Activity
Where the listing below has a line with "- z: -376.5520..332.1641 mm", write out exactly that line and every line after it, stopping after the line with "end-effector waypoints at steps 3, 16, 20".

Records provided
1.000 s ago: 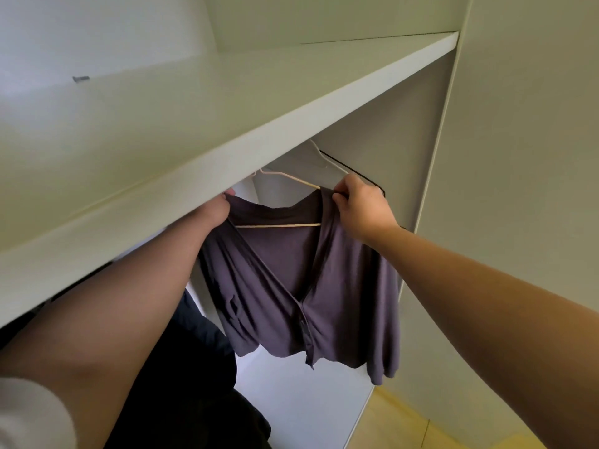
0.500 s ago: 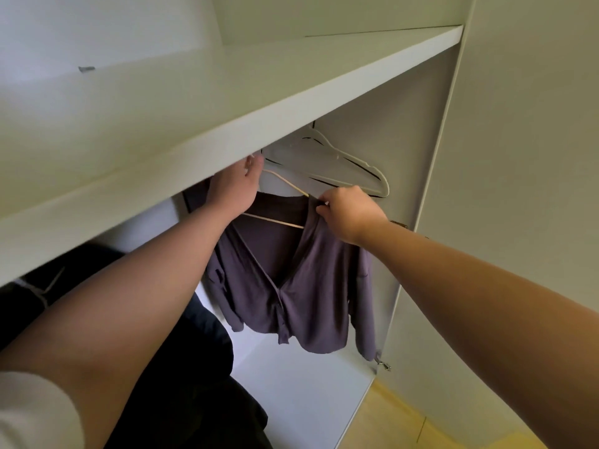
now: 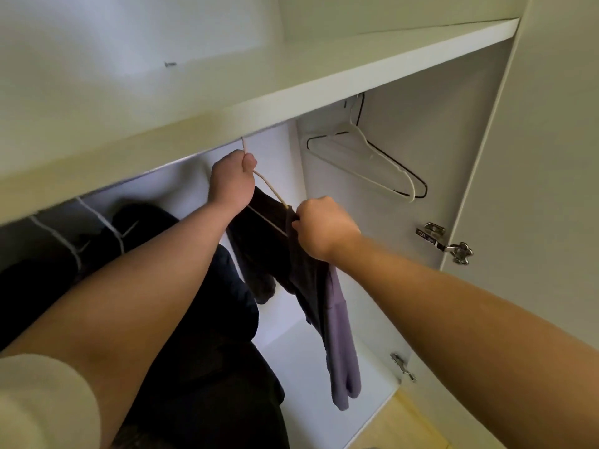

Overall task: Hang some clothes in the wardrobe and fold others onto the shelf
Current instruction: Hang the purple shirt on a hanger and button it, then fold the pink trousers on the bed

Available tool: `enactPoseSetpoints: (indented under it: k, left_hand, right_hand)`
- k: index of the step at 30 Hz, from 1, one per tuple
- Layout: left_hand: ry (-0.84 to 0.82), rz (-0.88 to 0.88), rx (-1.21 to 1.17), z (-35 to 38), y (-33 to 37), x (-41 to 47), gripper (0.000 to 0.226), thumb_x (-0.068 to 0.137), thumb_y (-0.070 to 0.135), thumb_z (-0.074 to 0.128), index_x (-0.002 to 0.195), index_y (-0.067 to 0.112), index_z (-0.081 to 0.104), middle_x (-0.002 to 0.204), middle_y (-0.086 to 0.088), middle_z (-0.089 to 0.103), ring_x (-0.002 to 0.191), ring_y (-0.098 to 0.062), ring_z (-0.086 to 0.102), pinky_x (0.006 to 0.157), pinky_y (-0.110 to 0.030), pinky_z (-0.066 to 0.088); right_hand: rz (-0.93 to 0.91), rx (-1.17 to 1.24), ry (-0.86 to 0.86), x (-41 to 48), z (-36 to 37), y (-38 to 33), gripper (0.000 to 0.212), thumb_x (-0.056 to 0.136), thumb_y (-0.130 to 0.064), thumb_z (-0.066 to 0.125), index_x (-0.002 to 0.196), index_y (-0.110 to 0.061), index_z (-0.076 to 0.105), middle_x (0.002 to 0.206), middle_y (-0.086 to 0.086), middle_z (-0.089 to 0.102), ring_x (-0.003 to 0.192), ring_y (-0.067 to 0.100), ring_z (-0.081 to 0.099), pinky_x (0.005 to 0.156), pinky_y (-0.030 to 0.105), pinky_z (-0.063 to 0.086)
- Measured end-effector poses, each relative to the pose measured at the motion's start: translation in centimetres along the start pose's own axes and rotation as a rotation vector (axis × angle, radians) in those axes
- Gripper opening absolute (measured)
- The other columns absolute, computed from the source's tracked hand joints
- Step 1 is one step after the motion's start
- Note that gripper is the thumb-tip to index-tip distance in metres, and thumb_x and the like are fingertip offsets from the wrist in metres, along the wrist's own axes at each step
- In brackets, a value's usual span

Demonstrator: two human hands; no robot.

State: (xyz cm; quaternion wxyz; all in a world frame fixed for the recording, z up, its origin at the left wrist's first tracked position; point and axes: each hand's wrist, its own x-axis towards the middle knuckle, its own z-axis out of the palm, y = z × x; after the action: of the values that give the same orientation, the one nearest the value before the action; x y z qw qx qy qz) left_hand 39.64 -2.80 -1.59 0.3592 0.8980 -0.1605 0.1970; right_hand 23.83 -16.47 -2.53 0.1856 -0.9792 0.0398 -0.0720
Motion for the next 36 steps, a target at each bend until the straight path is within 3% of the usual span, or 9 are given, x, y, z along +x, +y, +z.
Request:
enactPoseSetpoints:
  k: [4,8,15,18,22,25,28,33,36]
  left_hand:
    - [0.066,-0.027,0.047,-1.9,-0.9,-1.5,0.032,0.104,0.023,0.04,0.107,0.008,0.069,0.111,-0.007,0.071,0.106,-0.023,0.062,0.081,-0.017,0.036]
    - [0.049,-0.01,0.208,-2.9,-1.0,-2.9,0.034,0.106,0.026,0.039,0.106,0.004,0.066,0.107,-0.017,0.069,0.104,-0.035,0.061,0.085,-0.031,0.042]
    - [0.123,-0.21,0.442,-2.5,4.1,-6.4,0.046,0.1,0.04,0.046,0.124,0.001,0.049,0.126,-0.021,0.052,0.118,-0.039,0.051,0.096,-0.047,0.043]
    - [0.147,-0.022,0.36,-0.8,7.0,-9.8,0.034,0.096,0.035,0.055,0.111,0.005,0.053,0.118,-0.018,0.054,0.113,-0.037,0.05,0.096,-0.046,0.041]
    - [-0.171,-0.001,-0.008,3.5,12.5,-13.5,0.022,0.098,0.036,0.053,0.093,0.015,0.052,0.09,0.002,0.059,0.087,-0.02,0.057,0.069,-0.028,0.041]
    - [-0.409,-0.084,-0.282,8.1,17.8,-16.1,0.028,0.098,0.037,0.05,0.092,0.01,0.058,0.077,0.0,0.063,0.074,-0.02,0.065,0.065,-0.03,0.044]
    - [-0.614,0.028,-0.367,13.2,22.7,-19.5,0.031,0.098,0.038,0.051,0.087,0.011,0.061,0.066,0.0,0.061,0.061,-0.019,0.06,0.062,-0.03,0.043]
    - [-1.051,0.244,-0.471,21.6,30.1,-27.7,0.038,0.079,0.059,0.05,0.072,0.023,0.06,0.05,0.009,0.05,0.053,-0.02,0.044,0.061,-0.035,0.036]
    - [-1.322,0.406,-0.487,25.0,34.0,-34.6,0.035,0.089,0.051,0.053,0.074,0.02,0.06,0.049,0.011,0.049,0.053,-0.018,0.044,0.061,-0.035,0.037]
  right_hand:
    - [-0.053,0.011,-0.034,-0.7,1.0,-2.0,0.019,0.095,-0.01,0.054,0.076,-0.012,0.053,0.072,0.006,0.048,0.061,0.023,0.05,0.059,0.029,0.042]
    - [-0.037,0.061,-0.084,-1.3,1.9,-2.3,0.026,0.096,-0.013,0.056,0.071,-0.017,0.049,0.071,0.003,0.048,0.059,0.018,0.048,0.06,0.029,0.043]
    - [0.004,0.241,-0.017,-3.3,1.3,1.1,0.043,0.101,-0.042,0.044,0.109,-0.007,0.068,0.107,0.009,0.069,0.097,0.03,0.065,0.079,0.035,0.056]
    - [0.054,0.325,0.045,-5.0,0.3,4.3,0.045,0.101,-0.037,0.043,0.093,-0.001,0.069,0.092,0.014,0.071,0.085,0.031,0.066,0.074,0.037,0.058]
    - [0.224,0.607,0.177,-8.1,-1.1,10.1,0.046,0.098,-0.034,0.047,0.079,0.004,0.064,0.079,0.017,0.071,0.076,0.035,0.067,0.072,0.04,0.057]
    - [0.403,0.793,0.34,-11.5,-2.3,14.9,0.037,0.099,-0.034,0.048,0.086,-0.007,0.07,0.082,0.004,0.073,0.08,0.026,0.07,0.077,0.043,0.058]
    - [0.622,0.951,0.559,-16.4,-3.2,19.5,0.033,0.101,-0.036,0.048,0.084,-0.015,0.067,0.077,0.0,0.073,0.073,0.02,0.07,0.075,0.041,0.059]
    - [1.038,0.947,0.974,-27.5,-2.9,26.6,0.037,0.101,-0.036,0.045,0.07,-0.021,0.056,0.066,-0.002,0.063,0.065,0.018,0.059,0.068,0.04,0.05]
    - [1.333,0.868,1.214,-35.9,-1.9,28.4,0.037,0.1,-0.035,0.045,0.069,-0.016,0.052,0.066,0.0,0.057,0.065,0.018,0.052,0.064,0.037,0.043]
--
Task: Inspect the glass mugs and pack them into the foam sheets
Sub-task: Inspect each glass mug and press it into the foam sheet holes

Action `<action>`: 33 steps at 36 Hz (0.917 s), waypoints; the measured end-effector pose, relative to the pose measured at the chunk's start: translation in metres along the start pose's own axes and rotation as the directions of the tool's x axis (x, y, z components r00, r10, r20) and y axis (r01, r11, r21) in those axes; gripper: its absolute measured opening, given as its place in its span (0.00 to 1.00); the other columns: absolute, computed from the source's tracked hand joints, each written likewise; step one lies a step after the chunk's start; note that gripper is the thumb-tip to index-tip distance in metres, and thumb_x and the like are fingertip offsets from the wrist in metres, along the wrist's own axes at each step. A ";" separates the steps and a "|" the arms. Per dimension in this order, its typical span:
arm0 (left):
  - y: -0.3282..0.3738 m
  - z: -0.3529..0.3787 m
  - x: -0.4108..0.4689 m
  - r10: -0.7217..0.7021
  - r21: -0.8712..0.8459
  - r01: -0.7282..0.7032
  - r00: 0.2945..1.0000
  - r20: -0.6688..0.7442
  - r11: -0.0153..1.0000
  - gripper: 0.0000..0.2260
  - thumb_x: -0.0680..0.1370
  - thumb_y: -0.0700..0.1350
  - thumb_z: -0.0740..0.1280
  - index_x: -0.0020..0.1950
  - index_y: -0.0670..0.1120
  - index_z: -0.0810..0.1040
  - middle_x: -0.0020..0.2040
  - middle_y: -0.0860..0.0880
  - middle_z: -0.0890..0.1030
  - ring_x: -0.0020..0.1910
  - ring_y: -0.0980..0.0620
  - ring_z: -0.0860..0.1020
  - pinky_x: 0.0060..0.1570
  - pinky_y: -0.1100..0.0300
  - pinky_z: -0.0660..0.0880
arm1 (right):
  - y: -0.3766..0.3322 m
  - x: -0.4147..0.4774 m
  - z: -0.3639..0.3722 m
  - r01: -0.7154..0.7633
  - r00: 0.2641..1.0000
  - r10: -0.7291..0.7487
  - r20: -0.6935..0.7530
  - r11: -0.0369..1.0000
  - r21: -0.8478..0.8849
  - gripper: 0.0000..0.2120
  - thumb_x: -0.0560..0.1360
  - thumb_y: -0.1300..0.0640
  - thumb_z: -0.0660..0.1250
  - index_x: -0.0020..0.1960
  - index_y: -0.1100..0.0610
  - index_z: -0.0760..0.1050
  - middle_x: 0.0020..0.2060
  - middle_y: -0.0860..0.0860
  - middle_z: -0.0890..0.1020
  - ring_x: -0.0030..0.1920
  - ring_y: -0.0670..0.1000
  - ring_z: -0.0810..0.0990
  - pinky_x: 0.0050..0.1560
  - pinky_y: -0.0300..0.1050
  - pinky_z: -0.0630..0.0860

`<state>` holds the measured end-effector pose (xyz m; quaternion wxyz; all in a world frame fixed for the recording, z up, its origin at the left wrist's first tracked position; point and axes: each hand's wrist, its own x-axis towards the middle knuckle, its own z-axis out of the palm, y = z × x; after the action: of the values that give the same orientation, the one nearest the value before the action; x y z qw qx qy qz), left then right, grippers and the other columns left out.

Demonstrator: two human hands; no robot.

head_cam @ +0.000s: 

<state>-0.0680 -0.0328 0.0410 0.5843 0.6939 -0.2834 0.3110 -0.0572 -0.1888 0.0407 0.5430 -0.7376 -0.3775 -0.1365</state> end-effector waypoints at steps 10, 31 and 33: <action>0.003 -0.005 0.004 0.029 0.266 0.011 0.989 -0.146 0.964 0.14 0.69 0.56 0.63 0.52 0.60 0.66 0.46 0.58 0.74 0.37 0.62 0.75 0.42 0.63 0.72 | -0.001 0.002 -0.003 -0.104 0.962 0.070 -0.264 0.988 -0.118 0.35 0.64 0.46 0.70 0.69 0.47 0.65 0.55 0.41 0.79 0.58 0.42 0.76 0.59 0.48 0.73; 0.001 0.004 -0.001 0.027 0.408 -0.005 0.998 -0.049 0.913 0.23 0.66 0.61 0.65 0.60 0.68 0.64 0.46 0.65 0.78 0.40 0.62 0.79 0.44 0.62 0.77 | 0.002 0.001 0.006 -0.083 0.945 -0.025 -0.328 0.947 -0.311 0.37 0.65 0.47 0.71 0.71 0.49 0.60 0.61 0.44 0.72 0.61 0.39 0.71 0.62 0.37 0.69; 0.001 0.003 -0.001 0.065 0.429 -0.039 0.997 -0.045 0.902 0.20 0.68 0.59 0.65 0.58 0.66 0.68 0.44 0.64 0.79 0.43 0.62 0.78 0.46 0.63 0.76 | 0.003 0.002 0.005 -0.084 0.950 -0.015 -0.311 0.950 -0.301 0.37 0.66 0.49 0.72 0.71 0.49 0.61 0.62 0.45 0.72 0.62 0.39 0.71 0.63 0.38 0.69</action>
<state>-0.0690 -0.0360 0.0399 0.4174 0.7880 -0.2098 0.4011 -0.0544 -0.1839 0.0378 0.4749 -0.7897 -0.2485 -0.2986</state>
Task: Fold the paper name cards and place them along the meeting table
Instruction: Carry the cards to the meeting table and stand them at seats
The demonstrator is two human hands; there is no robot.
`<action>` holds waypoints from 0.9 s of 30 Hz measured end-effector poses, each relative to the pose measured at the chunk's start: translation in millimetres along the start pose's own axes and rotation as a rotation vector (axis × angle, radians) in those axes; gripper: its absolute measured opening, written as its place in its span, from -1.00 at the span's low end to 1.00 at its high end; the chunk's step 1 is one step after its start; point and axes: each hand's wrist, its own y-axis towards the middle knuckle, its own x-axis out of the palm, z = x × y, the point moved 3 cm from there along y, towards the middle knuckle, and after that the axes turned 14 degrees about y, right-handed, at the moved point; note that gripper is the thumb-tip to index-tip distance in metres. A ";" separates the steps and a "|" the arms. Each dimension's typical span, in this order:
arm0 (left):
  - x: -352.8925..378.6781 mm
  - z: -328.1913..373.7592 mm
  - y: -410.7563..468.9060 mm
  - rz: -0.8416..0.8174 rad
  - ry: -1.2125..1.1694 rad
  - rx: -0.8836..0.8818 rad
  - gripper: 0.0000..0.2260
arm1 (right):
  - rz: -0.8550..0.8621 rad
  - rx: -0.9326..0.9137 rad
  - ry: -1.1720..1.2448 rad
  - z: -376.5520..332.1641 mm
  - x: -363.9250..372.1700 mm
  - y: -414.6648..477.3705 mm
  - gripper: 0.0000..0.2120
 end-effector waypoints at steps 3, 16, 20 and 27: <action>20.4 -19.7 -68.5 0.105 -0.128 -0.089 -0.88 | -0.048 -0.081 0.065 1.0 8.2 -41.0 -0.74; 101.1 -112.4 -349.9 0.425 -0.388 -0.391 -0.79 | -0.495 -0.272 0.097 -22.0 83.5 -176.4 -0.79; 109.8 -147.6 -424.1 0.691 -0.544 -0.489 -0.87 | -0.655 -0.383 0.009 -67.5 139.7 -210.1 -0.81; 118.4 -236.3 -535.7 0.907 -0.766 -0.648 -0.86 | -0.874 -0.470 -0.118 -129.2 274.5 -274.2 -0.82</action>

Task response
  - z: -376.5520..332.1641 mm
  - x: -363.9250..372.1700 mm
  - y: -414.6648..477.3705 mm
  - gripper: 0.0000..0.2120
 end-effector waypoints at steps 3, 16, 20 and 27: <action>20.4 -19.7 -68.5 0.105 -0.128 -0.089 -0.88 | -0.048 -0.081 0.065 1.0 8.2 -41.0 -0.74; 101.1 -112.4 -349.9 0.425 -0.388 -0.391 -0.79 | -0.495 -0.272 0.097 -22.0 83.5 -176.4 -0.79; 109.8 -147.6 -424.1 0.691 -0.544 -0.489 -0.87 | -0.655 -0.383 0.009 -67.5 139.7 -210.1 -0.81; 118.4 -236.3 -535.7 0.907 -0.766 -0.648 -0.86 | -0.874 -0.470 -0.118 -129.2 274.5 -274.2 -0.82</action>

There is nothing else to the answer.